California is often a workers' rights trailblazer, adopting novel legal reforms that other liberal-leaning states and cities later pick up. Already, workers' advocates are lobbying lawmakers in New York and elsewhere to adopt measures akin to California's A.B. 5. But Proposition 22's success could send reform-minded lawmakers down a different path.

Though the measure's success spares gig businesses the expenses and legal liabilities they would incur with employees, it provides workers some protections and benefits. Among other things, Proposition 22 requires gig businesses to pay workers 120% of the minimum wage for their active time, provide partial stipends for workers to buy health care through the state's marketplace if they hit certain hours minimums, and cover workers who are hurt while using their apps.

Proposition 22's success could lead lawmakers in other states and cities to provide gig workers scaled-down benefits instead of making businesses treat them as full-fledged employees, Meneghello said. The protections Proposition 22 provides "may not be as robust as some workers' advocates would have wanted," he said, but they may be more palatable for lawmakers wary of adopting a measure California voters just slapped down.

"This could be the dawn of state legislatures negotiating this new approach," Meneghello said.

Charlotte Garden, a Seattle University School of Law professor who studies the intersection of work and technology, said she's skeptical that lawmakers will compromise with the gig companies.

Some cities, such as New York and Seattle, have provided gig workers with pay floors, paid sick time or other benefits without getting into the classification debate.
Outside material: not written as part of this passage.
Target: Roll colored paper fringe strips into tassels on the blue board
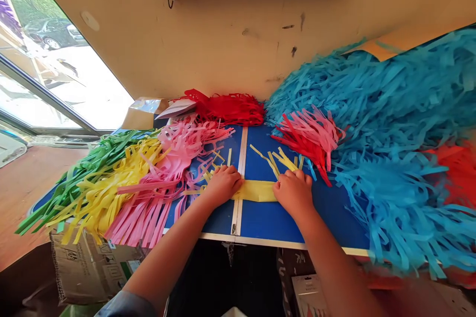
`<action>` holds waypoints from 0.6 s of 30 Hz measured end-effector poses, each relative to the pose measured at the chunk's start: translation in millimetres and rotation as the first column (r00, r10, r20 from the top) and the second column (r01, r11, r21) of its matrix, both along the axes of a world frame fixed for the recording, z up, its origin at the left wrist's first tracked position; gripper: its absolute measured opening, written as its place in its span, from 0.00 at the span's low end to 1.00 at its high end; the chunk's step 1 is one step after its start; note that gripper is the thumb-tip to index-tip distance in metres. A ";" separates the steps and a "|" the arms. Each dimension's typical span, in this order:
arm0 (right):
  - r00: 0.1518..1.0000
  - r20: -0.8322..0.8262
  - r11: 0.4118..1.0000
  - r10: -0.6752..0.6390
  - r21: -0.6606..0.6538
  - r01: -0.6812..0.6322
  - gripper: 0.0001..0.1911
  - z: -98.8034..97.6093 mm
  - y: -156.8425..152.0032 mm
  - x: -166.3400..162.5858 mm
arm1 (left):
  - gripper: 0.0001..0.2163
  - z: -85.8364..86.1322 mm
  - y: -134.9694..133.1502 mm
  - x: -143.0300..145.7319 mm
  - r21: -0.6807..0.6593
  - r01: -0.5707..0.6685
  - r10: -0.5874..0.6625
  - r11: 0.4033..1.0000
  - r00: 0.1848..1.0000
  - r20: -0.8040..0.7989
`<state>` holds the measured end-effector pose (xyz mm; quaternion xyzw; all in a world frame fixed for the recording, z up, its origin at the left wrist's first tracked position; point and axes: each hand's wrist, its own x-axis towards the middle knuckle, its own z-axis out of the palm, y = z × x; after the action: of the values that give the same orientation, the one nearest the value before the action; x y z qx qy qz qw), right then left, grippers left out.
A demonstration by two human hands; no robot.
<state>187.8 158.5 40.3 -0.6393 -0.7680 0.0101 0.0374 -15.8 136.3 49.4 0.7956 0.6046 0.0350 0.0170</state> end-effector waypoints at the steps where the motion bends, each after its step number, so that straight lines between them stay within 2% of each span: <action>1: 1.000 -0.003 1.000 -0.004 -0.001 0.004 0.13 0.5 -0.4 -0.5 | 0.13 -0.2 0.6 -0.3 -0.004 -0.001 0.001 1.000 1.000 0.002; 7: 0.999 0.000 0.998 -0.034 0.045 0.034 0.10 1.3 -1.9 -1.8 | 0.10 1.0 4.7 -9.6 -0.025 -0.019 0.020 0.999 0.999 0.041; 11: 0.999 -0.007 0.996 -0.041 0.083 0.041 0.07 1.0 -1.5 -1.9 | 0.07 11.4 -6.5 -9.6 0.096 0.019 -0.018 0.995 1.000 -0.011; 13: 1.000 0.004 0.996 -0.021 0.091 0.021 0.06 1.1 -1.3 -2.2 | 0.08 16.1 -18.5 0.4 0.179 0.101 -0.095 0.979 0.995 -0.038; 15: 1.000 0.014 0.996 -0.005 0.094 0.003 0.06 1.3 -1.2 -2.6 | 0.13 16.2 -31.7 15.4 0.206 0.249 -0.244 0.947 0.969 -0.050; 16: 1.000 0.018 0.996 0.000 0.093 -0.001 0.07 1.3 -1.2 -2.7 | 0.16 14.1 -37.8 22.9 0.186 0.320 -0.314 0.929 0.947 -0.061; 18: 1.000 0.025 0.996 -0.002 0.094 0.000 0.07 1.1 -1.4 -2.8 | 0.22 6.4 -47.7 33.4 0.109 0.381 -0.374 0.918 0.924 -0.079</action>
<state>185.0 157.1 41.5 -0.6372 -0.7678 -0.0339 0.0578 17.6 88.6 55.8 0.8973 0.4370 0.0455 -0.0426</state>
But proposals to let gig businesses off the hook for employer liability if they cough up modest benefits haven't caught on with lawmakers, Garden said.

"Minimum standards requirements that don't make a concession on status … will continue to pass in liberal-leaning cities," she said. "I think the 'compromise' version is less likely."

A.B. 5 Could Again End Up on Hot Seat

A.B. 5 has been controversial since it was first put up for debate in the California State Legislature. Numerous businesses and trade associations lobbied lawmakers for exemptions from the far-reaching bill, and a few dozen succeeded. Now that California voters have carved out the law's main target, other businesses and workers may push to escape A.B. 5's reach.

The legislature has already refined the law once since its 2019 passage, adding exemptions for home inspectors, various music industry roles and several other jobs, and nixing a provision that made businesses treat freelance writers and photographers as employees if they topped 35 submissions a year.

If others push for exemptions, "it's going to be very difficult for the California legislature not to address A.B. 5 and its fundamental precepts," said Littler Mendelson PC partner Michael Lotito, who co-leads the management-side firm's workplace policy shop.

"The people of California have given an overwhelming verdict with regard to A.B. 5," he said.

Liss-Riordan conceded that California embarked on a slippery slope when it exempted certain workers from A.B. 5.

Liss-Riordan is based in Massachusetts, which uses the ABC Test to confer minimum wage and overtime protections. Unlike California, the Bay State has "stayed firm" and refused to enact carveouts, she said. Still, the workers-side attorney doubts California will slip any further.

"I don't think the California legislature is going to turn its back on what it did in A.B. 5," she said.